Ella asintió repetidas veces aun a sabiendas que se encontraba de espaldas.

—Al del norte se lo denominaba coloquialmente «Tortuga», y al del sur, que nunca daba señales de vida, «Liebre». He encontrado informes acerca de mensajes de la U-Bootwafe destinados al U-427 que hacían referencia a las condiciones atmosféricas o al estado de la mar, pero que carecían de sentido o no coincidían con la realidad en caso de estar destinados a una nave que navegara frente a las costas canadienses. No obstante, resultaban esenciales si quien recibiría esa información transitaba a miles de millas de distancia, frente a las costas africanas.

—No cabe duda de que has estado haciendo un trabajo muy meticuloso.

—Me crié en un internado suizo, trabajé a las órdenes de Paola Acardi, y he descubierto que mi verdadera vocación es la de ratón de biblioteca, el placer que siento al encontrar un viejo documento perdido en el fondo de un cajón debe de ser lo más parecido a uno de esos orgasmos de los que tanto se habla. —Le alargó por encima del hombro una pequeña, descolorida y casi mohosa fotografía a la par que señalaba—: Ese es el U-427 del norte en el momento de rendirse al final de la guerra; fue construido en los astilleros de Danzig y contaba con una tripulación de 58 hombres bajo el mando del conde austríaco Cari Gabriel von Gudenus, que por aquel entonces debía de tener unos veinticuatro años. Se hizo famoso por su resistencia a los ataques de los destructores puesto que sobrevivió a casi setecientas cargas de profundidad, lo cual está considerado un récord mundial. Mi conclusión es que sus órdenes eran esas y de ahí le viene su sobrenombre, Tortuga; debía comprobar la resistencia de su caparazón hecho de un nuevo material o con un nuevo diseño del casco.

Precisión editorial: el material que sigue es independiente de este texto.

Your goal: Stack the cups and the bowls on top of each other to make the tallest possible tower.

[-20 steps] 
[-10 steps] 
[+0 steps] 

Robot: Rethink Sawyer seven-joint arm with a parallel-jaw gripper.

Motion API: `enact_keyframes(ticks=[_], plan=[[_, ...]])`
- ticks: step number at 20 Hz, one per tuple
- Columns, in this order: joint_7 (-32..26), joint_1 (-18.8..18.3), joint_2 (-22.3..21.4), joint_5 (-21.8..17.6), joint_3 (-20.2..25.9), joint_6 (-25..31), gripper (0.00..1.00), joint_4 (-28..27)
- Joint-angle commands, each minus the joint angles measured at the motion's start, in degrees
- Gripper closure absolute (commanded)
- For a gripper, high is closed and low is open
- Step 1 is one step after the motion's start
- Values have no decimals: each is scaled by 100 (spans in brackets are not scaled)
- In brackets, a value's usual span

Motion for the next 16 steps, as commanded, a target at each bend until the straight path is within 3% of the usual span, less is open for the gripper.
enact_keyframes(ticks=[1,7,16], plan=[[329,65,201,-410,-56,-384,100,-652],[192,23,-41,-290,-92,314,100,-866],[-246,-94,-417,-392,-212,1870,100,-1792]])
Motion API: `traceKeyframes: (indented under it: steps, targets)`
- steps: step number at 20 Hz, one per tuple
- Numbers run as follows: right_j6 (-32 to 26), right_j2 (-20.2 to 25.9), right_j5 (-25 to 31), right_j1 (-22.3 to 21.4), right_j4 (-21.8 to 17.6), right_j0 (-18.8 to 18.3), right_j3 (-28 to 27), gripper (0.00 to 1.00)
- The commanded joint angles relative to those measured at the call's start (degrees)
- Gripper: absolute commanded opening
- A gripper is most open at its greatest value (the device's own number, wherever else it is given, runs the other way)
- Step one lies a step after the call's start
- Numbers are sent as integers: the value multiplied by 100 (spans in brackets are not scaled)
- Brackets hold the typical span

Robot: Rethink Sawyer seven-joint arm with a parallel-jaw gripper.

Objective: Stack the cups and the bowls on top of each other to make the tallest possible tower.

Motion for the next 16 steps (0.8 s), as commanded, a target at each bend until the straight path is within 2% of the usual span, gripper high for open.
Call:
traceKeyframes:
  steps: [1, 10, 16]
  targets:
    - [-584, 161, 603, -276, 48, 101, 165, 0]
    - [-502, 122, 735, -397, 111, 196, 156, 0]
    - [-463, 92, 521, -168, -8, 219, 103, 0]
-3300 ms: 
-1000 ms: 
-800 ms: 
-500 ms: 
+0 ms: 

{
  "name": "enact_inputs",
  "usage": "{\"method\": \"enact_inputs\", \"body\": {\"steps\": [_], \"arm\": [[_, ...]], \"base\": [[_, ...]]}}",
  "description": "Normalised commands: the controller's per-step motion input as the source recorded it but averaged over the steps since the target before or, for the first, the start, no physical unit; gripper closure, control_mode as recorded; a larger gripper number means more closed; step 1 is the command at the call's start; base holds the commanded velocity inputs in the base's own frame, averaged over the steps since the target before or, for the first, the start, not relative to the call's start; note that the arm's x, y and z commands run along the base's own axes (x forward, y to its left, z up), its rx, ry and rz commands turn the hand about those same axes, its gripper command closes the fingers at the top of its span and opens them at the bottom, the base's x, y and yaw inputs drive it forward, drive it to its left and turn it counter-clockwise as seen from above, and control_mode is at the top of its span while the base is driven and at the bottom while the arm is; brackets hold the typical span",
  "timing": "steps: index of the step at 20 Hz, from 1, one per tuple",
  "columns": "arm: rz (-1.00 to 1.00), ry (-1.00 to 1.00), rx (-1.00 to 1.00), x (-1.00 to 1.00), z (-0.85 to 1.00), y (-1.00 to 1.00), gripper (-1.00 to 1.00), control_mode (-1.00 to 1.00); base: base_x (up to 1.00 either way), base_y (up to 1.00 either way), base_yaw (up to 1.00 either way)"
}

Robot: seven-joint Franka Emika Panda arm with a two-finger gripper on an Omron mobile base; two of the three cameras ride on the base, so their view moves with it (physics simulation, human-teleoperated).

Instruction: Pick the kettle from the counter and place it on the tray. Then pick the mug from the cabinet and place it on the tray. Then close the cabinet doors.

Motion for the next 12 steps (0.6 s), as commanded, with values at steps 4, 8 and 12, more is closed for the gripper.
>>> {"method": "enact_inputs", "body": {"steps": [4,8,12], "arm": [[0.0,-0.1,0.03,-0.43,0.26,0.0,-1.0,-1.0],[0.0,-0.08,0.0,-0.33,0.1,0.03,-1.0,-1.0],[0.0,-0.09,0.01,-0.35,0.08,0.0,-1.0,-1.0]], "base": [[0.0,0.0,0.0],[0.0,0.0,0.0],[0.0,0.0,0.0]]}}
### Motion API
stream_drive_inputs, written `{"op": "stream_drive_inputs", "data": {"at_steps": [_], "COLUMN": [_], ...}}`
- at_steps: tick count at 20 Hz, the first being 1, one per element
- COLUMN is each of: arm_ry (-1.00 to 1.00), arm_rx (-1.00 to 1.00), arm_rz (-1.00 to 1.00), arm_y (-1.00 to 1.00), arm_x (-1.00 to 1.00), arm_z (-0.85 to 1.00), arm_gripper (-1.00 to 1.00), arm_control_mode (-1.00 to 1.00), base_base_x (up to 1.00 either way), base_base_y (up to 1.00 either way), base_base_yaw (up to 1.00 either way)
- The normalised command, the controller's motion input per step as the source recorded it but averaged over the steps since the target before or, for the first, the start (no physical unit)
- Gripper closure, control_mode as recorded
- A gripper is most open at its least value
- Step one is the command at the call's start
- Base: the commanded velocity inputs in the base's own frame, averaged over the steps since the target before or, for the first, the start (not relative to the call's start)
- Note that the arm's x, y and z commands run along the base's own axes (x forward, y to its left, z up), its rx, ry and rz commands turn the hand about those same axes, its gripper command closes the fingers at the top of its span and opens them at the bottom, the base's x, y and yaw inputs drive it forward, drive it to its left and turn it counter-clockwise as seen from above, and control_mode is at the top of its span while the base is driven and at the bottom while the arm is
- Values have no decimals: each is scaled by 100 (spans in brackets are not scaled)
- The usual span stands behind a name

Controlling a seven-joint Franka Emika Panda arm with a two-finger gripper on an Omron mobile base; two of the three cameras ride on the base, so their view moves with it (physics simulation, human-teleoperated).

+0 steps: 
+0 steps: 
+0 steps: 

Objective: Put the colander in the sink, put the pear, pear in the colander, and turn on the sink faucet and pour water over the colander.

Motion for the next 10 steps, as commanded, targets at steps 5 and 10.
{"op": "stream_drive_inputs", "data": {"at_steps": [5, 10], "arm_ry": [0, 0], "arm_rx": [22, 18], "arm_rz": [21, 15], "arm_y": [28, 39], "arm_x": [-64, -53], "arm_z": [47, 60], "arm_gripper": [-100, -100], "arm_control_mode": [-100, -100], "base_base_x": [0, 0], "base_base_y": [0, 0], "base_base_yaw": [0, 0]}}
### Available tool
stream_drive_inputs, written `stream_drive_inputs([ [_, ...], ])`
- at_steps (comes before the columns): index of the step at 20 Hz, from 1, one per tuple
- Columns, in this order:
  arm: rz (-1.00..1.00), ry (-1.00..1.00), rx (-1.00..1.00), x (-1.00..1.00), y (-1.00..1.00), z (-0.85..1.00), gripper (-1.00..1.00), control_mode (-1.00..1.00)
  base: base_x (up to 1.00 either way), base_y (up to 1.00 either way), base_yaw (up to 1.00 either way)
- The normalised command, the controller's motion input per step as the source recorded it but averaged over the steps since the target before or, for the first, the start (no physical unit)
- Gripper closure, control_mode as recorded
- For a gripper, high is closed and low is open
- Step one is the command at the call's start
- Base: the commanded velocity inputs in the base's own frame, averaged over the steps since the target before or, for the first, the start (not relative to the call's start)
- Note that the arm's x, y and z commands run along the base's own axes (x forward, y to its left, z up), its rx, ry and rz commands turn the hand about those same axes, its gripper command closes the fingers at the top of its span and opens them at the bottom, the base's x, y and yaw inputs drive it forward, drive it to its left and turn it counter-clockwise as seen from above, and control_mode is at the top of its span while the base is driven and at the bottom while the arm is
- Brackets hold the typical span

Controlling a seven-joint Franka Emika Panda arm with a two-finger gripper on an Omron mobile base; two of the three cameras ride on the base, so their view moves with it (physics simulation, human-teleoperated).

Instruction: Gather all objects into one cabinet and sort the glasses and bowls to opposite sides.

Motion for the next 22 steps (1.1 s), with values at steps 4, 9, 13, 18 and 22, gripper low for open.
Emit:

—Pues ese tal Von Gudenus tuvo que echarle muchos cojones a la hora de aguantar setecientas cargas de profundidad. ¿Has conseguido averiguar algo más sobre ese barco?

—No, porque, como muestra esa foto, al finalizar la guerra se había convertido en una especie de cafetera abollada con una tripulación agotada, zarrapastrosa y, sobre todo, muda. Los ingleses no prestaron especial atención a lo que parecía un submarino más y lo acabaron hundiendo en las costas de Escocia en diciembre del cuarenta y cinco; si guardaba algún secreto respecto al diseño o a los materiales, se los llevó al fondo del mar.

—¿Y qué se sabe del otro? ¿De la Li…?

—Nada.

—¿Nada? —Esta vez sí que monseñor Cavalcanti estuvo a punto de volverse por completo en una reacción instintiva, aunque se contuvo en el último momento—. ¿Cómo es posible?

—O se hundió, o lo destruyeron, y tanto pudo deberse a manos amigas como enemigas. En mi opinión, ese era el que debía aplacar el hambre de los lobos grises: el tan traído y llevado Hungriegerwolfe, porque no debemos olvidar que en realidad nos estamos refiriendo a lobos de mar. Ahora se trata de averiguar cómo demonios esperaban que aplacara tanta hambre.

—¿Y te sientes capaz de averiguarlo?

—No lo sé, pero no pienso renunciar a intentarlo.